In any case I think it would be clearer to just return a structure not a compound string from getSOCKSCredentialsForBrowser.
Unrelated to that: the comment for setupDisplay says "Returns a function..." but that's not true, it doesn't return anything. I guess that's documentation bitrot.
Why getSOCKSCredentialsForBrowser returns 2 values as a single string, "user:pass" i.e. "host:nonce"?
That host can include a port which then results in "domain:port:nonce". Afterwards there's a
While I don't think the host here will include a port, I agree it's safer not to use a colon. So I have changed it to a "|" character.
In any case I think it would be clearer to just return a structure not a compound string from getSOCKSCredentialsForBrowser.
Agreed.
Unrelated to that: the comment for setupDisplay says "Returns a function..." but that's not true, it doesn't return anything. I guess that's documentation bitrot.
Yes, fixing that.
Here's an additional "code cleanup" patch with these changes, on the same branch:
While I don't think the host here will include a port, [...]
You are right, sorry about the stupid rant.
PS: I now tried it and of course it doesn't include the port. Why was I so sure? I read the C++ definition of getFirstPartyHostForIsolation and saw GetHost being called, this accessor seems to be automatically generated by Mozilla's C++-JS magic glue. So I read the documentation for "host" here: https://developer.mozilla.org/en-US/docs/Mozilla/Tech/XPCOM/Reference/Interface/nsIURI. Now, I usually prefer to browse with CSS disabled, especially when reading. If you disable CSS in that page you loose the table borders and so I ended up reading the description for "hostPort" instead. -_-"
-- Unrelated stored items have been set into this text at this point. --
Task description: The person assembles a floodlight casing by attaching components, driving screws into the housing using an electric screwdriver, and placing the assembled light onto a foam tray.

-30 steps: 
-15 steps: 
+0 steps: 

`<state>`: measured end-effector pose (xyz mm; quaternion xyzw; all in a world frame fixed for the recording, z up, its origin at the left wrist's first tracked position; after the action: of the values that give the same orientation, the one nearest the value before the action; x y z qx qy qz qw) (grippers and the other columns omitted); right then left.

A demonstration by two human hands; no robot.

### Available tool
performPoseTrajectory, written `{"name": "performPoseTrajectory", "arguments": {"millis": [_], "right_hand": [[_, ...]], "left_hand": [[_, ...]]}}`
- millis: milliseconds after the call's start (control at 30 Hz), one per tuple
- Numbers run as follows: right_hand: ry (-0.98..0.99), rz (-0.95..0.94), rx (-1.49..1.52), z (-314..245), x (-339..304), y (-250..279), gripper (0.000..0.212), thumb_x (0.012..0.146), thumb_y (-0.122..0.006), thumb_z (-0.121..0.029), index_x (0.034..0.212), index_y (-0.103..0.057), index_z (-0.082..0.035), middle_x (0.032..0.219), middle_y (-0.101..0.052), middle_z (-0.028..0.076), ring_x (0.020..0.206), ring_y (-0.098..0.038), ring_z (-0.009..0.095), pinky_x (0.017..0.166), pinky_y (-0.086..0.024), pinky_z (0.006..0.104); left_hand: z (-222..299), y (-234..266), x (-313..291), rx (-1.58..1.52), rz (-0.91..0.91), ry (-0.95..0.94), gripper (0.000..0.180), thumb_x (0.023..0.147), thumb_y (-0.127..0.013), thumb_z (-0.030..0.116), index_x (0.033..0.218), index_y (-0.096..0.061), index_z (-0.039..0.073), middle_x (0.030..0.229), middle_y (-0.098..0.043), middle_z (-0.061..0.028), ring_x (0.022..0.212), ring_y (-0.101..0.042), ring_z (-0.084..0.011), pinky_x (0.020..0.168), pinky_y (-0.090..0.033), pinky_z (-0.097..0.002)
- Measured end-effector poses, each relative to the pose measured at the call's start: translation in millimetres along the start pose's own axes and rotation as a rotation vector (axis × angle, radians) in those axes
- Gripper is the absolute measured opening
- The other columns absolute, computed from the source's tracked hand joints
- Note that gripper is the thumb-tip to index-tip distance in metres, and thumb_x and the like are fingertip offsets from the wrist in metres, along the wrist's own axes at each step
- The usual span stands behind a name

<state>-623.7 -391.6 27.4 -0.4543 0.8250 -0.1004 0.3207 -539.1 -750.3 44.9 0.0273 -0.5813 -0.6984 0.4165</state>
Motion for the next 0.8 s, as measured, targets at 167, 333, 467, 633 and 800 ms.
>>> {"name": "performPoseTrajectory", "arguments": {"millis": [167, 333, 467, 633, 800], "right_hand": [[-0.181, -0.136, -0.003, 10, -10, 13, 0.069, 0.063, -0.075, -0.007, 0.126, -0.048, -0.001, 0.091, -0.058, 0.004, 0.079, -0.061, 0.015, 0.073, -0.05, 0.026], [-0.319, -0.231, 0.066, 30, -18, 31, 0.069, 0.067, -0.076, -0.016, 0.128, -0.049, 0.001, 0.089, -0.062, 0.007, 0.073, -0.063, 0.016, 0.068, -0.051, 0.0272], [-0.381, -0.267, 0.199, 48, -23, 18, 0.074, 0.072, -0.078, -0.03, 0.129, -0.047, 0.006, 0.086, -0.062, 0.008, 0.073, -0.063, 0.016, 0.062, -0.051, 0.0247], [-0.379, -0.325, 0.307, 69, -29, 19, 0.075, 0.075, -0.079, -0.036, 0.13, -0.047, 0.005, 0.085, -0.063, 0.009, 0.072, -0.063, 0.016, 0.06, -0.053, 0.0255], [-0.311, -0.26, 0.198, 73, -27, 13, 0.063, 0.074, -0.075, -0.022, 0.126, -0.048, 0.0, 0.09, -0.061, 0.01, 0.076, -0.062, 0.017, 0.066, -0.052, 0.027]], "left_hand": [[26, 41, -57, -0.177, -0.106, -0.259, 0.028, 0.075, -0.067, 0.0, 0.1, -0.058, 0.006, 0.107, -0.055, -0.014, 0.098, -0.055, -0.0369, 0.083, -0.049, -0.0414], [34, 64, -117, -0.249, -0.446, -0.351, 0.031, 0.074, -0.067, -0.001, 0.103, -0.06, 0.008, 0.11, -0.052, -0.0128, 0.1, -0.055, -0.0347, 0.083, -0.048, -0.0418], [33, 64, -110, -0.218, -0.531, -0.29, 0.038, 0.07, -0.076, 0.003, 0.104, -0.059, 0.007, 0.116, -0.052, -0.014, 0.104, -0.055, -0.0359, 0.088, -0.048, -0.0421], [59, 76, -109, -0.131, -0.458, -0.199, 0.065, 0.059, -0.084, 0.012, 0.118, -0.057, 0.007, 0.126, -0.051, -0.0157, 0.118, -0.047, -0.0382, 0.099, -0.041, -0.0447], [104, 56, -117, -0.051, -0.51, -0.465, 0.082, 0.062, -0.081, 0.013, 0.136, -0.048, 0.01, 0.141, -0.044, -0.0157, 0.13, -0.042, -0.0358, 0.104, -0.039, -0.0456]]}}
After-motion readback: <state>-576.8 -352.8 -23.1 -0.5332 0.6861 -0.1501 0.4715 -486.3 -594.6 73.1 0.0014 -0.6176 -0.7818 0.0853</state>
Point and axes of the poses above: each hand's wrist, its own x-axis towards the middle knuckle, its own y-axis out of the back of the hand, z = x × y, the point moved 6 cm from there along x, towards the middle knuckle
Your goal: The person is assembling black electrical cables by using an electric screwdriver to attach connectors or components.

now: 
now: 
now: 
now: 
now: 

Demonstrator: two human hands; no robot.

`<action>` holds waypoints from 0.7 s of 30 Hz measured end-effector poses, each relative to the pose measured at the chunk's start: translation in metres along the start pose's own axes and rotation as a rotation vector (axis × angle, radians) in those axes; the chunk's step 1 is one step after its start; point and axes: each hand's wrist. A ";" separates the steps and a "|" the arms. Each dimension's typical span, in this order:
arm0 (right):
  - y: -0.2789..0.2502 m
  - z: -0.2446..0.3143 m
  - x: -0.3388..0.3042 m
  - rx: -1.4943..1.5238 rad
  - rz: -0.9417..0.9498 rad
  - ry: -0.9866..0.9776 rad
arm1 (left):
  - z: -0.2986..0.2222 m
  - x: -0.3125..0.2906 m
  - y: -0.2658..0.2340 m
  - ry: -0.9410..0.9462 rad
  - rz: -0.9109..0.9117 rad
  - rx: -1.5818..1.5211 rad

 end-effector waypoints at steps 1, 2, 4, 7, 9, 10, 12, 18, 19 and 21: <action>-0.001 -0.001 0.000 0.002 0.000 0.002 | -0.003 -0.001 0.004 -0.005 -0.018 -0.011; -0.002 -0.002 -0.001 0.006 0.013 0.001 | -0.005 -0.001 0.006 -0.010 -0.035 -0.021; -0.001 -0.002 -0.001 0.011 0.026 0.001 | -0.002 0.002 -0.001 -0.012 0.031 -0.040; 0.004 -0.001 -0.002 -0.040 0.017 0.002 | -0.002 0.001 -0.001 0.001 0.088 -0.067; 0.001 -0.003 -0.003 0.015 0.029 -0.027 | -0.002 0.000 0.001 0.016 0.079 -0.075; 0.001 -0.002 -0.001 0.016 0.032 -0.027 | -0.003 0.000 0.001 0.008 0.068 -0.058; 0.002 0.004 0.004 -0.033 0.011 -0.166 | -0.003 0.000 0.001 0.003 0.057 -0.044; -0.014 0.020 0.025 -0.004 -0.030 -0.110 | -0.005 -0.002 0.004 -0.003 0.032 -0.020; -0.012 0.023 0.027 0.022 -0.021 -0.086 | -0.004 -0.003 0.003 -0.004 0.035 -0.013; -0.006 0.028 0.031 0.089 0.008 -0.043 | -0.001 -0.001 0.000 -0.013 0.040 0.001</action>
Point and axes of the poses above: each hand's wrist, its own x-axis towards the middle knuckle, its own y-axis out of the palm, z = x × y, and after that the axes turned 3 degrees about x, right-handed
ln5 mentions that just using "New Tor Circuit for this Site" is working fine for him to reproduce the problem in the description. I wonder whether we overlooked something in our fix, hrm...
ln5 mentions that just using "New Tor Circuit for this Site" is working fine for him to reproduce the problem in the description. I wonder whether we overlooked something in our fix, hrm...
I tried this several times but I couldn't reproduce it. ln5, what platform and TBB version are you using? Any other clues?
Trac: Cc: gk, arthuredelstein to gk, arthuredelstein, ln5
This is interesting, it is 100% reproducible for any site that serves Content-Type "multipart/x-mixed-replace", like bugzilla does for the "loading" animation.
However, note that in this case the circuit display doesn't get screwed up for the whole browser, only for that single document on that tab. But I think what I observed in 5.0.6 was the same behavior described in the OP (though now I'm doubting). Unfortunately I wouldn't know how to reproduce that.
Alright, no more doubts: Right now on 5.0.7 the circuit display is borked exactly like described in the OP: For all tabs, for any document, "New identity" doesn't help, neither does "New circuit for this site".
Edit: I forgot to say, again I have no idea how it happened.
So the same problem exists and the one related to "multipart/x-mixed-replace" discovered by gk is a different one.
I will leave this browser like this in case you want me to try some live experiments. Note, though, that this is not a debug build nor anything like that. It's a normal 5.0.7 release version which (I think) has been auto-updated since 5.0.4 (or maybe even earlier).